Consulting firm AlixPartners
predicted in September that the global auto industry this year will produce 7.7
million fewer vehicles than planned. The semiconductor shortage is expected to
cost the automotive industry a total of $210 billion in 2021.
Global chip manufacturers
such as TSMC, IBM, STMicro and Intel agree that the lack of supply will not
come to an end anytime soon. As a result, large semiconductor companies such as
Intel and TSMC have all recently announced that they are actively investing in the
construction of new foundries. Still, they won’t be finished until the end of
2022 at the earliest.
The
Bullwhip Effect
Another unfortunate fact is
that economists are concerned that the expansion of chip factories proposes
more problems later on.
Soon after the expansions,
the chip shortage will come to an end, which means that the supply and demand
of semiconductors will stay nearly equal from that point onwards. In this risky
state, only a minor increase in consumer demand could bring about yet another
market failure.
This economic phenomenon
where even a small change in demand affects the whole supply chain tremendously
is known as the bullwhip effect. Since consumer demand is quite impossible to
predict, sellers must forecast how much they need to keep up with the market
demand. During this process, they naturally make slight misjudgments when
making orders to the manufacturers. As these mistakes pile up moving further up
the supply chain, the magnitude of rather small miscalculations in demand grows
immensely, overwhelming the manufacturers and resulting in sudden
shortages.
There are many things that
can further intensify the effects of the undersupply, such as disorganization
or slow and inaccurate communications. Another critical factor is known as
panic buying, also known as hoarding supplies.

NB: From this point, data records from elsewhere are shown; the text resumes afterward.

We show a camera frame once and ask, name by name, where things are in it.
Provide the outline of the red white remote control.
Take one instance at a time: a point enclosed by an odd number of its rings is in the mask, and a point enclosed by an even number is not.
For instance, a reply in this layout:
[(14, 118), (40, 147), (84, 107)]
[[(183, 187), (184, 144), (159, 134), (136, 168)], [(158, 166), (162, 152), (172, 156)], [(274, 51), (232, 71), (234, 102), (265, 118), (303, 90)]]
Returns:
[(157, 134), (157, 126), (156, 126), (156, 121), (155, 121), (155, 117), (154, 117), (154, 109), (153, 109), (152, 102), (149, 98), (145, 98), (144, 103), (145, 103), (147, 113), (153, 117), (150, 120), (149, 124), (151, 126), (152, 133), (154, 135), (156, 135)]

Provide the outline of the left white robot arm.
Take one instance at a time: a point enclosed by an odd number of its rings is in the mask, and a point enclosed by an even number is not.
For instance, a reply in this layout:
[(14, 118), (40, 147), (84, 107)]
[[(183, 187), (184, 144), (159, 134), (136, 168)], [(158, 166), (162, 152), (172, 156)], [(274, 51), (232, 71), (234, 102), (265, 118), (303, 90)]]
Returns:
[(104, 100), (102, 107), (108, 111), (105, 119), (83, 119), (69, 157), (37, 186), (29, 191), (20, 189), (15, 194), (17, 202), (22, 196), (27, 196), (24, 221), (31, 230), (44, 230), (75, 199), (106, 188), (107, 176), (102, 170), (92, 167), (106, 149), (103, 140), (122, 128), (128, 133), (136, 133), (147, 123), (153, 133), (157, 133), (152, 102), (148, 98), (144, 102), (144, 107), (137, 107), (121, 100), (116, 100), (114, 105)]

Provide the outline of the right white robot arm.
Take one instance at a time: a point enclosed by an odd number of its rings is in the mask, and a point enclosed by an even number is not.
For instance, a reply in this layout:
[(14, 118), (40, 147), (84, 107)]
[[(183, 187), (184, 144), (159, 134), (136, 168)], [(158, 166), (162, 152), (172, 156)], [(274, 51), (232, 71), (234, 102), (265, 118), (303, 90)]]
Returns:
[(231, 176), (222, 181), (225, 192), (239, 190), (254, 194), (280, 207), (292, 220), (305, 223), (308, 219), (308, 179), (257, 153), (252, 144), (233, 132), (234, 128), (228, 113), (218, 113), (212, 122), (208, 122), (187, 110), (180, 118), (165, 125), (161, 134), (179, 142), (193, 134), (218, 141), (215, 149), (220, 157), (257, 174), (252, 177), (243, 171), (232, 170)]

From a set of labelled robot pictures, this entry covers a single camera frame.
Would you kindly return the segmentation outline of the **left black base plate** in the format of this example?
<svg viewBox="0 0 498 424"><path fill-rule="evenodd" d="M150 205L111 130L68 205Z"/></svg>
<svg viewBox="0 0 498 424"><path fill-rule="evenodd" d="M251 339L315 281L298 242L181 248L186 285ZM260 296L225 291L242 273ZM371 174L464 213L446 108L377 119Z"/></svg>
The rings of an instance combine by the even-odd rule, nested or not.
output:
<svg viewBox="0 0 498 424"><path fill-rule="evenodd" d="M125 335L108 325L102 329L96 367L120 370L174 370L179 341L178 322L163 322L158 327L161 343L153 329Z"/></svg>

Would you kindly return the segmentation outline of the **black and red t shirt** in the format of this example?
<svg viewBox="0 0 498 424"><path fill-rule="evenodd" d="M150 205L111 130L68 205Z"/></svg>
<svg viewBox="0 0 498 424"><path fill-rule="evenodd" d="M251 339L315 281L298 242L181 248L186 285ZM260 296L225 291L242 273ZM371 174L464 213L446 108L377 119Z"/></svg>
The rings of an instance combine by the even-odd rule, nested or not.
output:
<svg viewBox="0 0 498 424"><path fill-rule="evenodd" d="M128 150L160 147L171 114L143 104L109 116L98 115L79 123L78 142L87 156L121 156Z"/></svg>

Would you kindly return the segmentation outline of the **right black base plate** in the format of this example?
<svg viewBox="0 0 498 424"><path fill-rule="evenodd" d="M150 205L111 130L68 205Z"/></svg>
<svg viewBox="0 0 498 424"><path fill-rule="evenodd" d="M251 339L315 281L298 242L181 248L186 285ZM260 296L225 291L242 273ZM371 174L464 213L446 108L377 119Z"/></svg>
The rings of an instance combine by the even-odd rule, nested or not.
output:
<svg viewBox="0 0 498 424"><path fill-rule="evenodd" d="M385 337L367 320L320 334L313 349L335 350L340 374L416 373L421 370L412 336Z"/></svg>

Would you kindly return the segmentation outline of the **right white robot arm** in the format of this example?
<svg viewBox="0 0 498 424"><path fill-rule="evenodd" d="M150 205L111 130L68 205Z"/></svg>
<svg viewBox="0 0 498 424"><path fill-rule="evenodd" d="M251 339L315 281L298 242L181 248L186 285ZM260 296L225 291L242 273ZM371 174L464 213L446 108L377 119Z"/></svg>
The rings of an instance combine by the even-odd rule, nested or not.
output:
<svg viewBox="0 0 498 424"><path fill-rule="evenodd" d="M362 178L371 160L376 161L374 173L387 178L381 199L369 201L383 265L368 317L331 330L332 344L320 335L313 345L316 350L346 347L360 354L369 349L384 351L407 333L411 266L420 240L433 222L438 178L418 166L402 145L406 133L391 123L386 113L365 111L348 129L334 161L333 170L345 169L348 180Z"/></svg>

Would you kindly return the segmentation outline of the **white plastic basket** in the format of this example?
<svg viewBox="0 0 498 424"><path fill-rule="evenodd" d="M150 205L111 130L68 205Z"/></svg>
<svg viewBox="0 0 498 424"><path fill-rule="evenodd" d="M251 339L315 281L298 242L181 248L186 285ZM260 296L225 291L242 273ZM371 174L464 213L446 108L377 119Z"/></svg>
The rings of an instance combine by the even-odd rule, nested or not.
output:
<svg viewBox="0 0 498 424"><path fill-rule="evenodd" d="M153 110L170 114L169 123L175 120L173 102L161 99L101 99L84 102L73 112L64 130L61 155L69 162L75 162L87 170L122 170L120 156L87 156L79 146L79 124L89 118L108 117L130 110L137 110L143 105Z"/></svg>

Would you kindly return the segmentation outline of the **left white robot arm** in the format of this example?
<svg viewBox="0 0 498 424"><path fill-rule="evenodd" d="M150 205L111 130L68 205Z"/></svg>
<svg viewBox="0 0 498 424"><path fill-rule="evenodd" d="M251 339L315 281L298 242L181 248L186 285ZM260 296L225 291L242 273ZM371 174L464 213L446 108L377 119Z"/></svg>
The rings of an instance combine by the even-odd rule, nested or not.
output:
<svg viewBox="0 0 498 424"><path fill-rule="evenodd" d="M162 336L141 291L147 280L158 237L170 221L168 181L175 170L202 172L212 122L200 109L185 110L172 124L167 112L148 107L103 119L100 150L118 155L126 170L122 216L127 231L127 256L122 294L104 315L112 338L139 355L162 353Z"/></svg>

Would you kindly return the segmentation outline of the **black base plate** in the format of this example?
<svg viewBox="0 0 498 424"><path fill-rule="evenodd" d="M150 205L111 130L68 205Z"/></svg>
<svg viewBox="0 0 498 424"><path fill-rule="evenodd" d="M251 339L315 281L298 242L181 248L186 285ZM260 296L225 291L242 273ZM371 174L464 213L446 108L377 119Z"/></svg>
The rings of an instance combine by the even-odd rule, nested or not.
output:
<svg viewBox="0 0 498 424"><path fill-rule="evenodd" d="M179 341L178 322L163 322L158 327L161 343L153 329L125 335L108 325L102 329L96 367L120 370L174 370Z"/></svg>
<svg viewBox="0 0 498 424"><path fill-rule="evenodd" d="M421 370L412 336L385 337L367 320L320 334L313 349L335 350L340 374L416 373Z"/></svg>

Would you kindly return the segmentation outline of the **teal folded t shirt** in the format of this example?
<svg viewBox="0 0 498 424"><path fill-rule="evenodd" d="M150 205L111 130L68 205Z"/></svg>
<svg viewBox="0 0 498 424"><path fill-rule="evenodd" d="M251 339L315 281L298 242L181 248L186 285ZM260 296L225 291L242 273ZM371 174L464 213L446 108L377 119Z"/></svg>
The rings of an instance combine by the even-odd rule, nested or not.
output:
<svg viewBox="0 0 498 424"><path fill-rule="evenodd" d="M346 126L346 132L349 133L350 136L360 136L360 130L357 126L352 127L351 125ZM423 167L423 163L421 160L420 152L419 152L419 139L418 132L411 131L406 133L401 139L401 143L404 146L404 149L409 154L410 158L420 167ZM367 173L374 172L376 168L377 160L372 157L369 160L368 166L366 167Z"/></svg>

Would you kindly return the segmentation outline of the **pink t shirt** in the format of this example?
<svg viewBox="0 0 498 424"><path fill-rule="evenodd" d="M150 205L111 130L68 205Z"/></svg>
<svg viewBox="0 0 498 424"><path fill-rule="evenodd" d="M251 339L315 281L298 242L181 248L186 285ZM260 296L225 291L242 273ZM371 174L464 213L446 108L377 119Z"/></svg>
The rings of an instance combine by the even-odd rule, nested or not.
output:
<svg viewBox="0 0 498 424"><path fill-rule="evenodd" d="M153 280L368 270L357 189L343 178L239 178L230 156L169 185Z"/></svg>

Just like those panic buyers
we may encounter in supermarkets, corporations are attempting to hoard chips to
last through the crisis, trying to get ahold of as much as they can in order to
prevent losing market share to their competitors. They believe that if they can
stockpile enough supplies before the others, they just might be able to make it
through without risking losses. Unfortunately, this behavior places significant
pressure on the manufacturers who were already incapable of keeping up with the
existing orders.
Therefore, semiconductor
producers are required to wisely and carefully manage the supply all the way
through the shortage. They must make rational judgments and evenly distribute
their stocks to each industry sector in order to avoid escalating the magnitude
of the deficit. Correctly guessing how much supplies their customers truly need
to meet their demands and limiting sales to only that specified amount is of
utmost importance. Through supply management, the world can be safely guided
out of the chaotic shortage into market stability.